[Activity]: Your answer should contain only the lines from the top of the data below down through the one with "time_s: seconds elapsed", transcribed exactly and without pictures; please include nothing more.
━━━ Information provided
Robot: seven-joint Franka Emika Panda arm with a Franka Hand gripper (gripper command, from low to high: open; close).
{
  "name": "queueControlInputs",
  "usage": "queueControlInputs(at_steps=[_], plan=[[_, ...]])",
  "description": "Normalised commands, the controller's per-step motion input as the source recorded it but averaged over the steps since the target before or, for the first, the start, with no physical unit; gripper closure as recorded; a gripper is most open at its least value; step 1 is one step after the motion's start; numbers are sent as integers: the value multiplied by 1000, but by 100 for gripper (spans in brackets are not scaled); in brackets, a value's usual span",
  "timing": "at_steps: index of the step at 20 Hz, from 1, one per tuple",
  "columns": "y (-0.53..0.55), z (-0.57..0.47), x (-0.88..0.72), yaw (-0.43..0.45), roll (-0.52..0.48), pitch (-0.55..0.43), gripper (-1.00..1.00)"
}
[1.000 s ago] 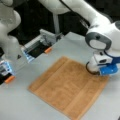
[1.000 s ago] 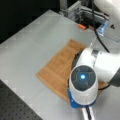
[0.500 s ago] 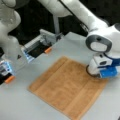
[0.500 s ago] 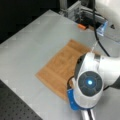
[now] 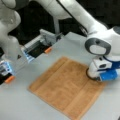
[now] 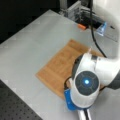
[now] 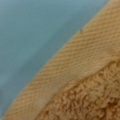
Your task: Folding a towel twice
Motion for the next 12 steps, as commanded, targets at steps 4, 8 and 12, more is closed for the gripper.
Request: queueControlInputs(at_steps=[4, 8, 12], plan=[[0, -146, -262, 46, -133, -122, -100], [42, -139, -320, 3, -118, -91, -100], [54, -113, -365, -18, -99, -44, 100]])
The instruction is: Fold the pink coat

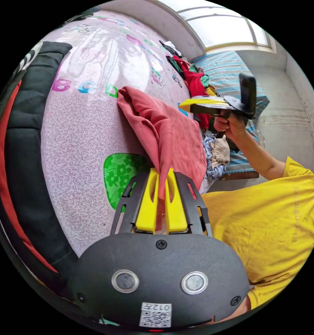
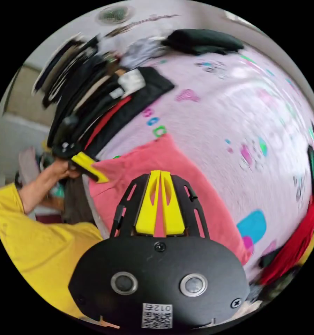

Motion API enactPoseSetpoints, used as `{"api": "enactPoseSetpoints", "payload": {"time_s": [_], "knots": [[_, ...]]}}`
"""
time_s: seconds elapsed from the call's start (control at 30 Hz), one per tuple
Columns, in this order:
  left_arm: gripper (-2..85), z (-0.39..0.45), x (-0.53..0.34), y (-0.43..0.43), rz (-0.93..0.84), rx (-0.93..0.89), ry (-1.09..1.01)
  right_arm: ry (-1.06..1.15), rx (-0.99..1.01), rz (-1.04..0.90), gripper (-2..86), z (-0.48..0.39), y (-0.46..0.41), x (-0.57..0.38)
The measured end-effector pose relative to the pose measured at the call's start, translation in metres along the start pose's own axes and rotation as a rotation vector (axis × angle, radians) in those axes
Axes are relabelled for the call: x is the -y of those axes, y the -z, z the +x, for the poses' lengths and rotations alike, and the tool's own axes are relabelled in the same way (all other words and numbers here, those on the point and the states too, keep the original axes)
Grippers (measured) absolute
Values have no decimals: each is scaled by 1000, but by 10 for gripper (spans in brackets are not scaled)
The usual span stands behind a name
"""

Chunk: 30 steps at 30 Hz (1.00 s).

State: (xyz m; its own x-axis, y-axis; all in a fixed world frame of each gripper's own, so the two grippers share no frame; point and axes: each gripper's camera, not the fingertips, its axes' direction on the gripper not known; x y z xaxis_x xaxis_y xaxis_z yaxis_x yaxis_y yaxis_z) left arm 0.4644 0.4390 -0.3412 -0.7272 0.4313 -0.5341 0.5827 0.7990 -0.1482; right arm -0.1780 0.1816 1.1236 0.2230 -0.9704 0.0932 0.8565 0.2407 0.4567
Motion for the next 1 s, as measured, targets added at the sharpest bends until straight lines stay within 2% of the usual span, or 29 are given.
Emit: {"api": "enactPoseSetpoints", "payload": {"time_s": [0.07, 0.17, 0.23, 0.53, 0.67, 0.83, 0.9, 1.0], "knots": [[15, 9, 2, 5, 10, -6, 3, -322, -53, 68, 12, 40, 23, -49], [18, 30, 11, 15, 14, -2, -1, -523, -188, 58, 10, 54, 38, -90], [21, 50, 23, 22, 3, 18, -11, -580, -181, 76, 9, 53, 47, -103], [26, 138, 73, 44, -18, -48, 7, -606, -157, 24, 8, 24, 100, -143], [25, 182, 93, 46, -48, -9, -17, -645, -11, 132, 9, -16, 159, -202], [21, 245, 121, 46, -95, 20, -59, -687, 57, 44, 8, -68, 158, -263], [19, 268, 130, 48, -100, 15, -76, -719, 69, 139, 8, -76, 170, -283], [18, 308, 146, 49, -108, 18, -96, -736, 123, 138, 8, -84, 195, -306]]}}
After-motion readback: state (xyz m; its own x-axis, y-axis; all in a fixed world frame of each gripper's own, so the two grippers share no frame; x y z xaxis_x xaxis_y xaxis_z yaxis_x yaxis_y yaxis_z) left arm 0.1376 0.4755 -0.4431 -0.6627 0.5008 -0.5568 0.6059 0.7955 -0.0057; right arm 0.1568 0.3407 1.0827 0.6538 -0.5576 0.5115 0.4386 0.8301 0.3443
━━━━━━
[Result]:
Robot: seven-joint Franka Emika Panda arm with a Franka Hand gripper (gripper command, from low to high: open; close).
{
  "name": "queueControlInputs",
  "usage": "queueControlInputs(at_steps=[_], plan=[[_, ...]])",
  "description": "Normalised commands, the controller's per-step motion input as the source recorded it but averaged over the steps since the target before or, for the first, the start, with no physical unit; gripper closure as recorded; a gripper is most open at its least value; step 1 is one step after the motion's start; numbers are sent as integers: the value multiplied by 1000, but by 100 for gripper (spans in brackets are not scaled); in brackets, a value's usual span",
  "timing": "at_steps: index of the step at 20 Hz, from 1, one per tuple",
  "columns": "y (-0.53..0.55), z (-0.57..0.47), x (-0.88..0.72), yaw (-0.43..0.45), roll (-0.52..0.48), pitch (-0.55..0.43), gripper (-1.00..1.00)"
}
[1.000 s ago] 
[1.000 s ago] 
[0.500 s ago] 
[0.500 s ago] 
[now] 
[now] 
[now] 
Your task: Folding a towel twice
Motion for the next 12 steps, as commanded, targets at steps 4, 8 and 12, more is closed for the gripper.
Request: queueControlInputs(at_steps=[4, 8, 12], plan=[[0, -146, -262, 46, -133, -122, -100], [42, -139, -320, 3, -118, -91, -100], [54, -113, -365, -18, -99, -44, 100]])
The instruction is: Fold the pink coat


Motion API enactPoseSetpoints, used as `{"api": "enactPoseSetpoints", "payload": {"time_s": [_], "knots": [[_, ...]]}}`
"""
time_s: seconds elapsed from the call's start (control at 30 Hz), one per tuple

The given output is complete.